The tournament has been a gem. Admission is free, and the size
of the crowds--about 2,000 people, tops--is ideal. The
7,293-yard par-73 Plantation Course (one of two the tournament
was played on), designed by Bill Coore and Ben Crenshaw, is
awesome. It features broad fairways (one 97 yards in width),
immense greens, huge elevation changes and amazing views of the
Pacific.

This has been a peculiar season for Love, his best and also his
oddest. For months on end he struck the ball beautifully but
couldn't get into the hunt. He missed several weeks after a
kidney-stone operation in February and lost another week when he
was disqualified from the Players Championship in March for
inadvertently signing an incorrect scorecard. He won his first
major, the PGA Championship at Winged Foot in August, then
failed to earn even a half point the next month at the Ryder
Cup. Love returned to the Tour the following week and won the
Buick Challenge. Two weeks ago he had a two-shot lead with six
holes to go in the Tour Championship but ended up in third. Then
he won at Kapalua.

Love beat Toms by three shots with rounds of 67, 66, 67 and 68,
22 under par. The clincher came when Love stiffed his second
shot at the par-5 72nd hole. He hit a 266-yard three-iron from a
downhill lie that finished seven feet from the cup. It was the
final shot onto the final green in the final playing of the
Kapalua International. The shot won Love a Lincoln Navigator for
coming the closest to the hole in two strokes, and it nailed
down the $216,000 winner's prize.

Poor Toms never really had a chance, and neither did the rest of
the field. Shortly before teeing off on Sunday, Love looked up
and saw a rainbow arcing over the course. A rainbow had also
emerged just as Love was winning the PGA. A few hours later, in
triumph, Love was subdued, contented, fulfilled. He thought
about his father, the end of the tournament and the passage of
time. At the awards ceremony he stood beside Rolfing on the 18th
green. On Monday he flew to San Francisco to meet up with Griggs
for their fishing trip.

Davis Jr. used to say the single greatest thing about golf is
the friendships that come out of the game. Leaving Kapalua,
Davis III knew the truth in that.

COLOR PHOTO: PHOTOGRAPHS BY ROBERT BECK Love fired his fourth consecutive sub-70 round on Sunday to win by three strokes over Toms. [Davis Love III golfing]

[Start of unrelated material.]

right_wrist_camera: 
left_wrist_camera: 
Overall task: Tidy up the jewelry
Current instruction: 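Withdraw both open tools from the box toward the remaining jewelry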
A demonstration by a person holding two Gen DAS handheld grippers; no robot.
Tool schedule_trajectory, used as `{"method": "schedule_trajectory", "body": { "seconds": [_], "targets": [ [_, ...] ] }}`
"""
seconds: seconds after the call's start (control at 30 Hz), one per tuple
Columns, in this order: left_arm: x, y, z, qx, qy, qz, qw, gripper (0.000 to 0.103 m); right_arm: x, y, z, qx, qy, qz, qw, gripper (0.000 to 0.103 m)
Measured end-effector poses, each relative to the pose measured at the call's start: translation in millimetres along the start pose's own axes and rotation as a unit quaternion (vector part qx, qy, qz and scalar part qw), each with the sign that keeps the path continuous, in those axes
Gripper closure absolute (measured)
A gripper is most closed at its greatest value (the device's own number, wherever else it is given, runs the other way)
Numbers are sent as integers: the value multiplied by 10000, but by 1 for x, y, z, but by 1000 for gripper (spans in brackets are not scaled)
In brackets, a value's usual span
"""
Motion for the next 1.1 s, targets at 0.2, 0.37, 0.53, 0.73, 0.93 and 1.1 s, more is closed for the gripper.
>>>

COLOR PHOTO: PHOTOGRAPHS BY ROBERT BECK In making the switch to NBC, the restless Rolfing bid aloha to ABC colleagues such as Judy Rankin. [Mark Rolfing, Judy Rankin and cameraman]

COLOR PHOTO: PHOTOGRAPHS BY ROBERT BECK When not frolicking with family, Mark and Davis shared ideas about navigating Kapalua's courses. [Mark Love and Davis Love III]

COLOR PHOTO: PHOTOGRAPHS BY ROBERT BECK For Davis and Robin, the joy of victory was tempered by remembrances of that terrible night in '88. [Davis Love III and Robin Love]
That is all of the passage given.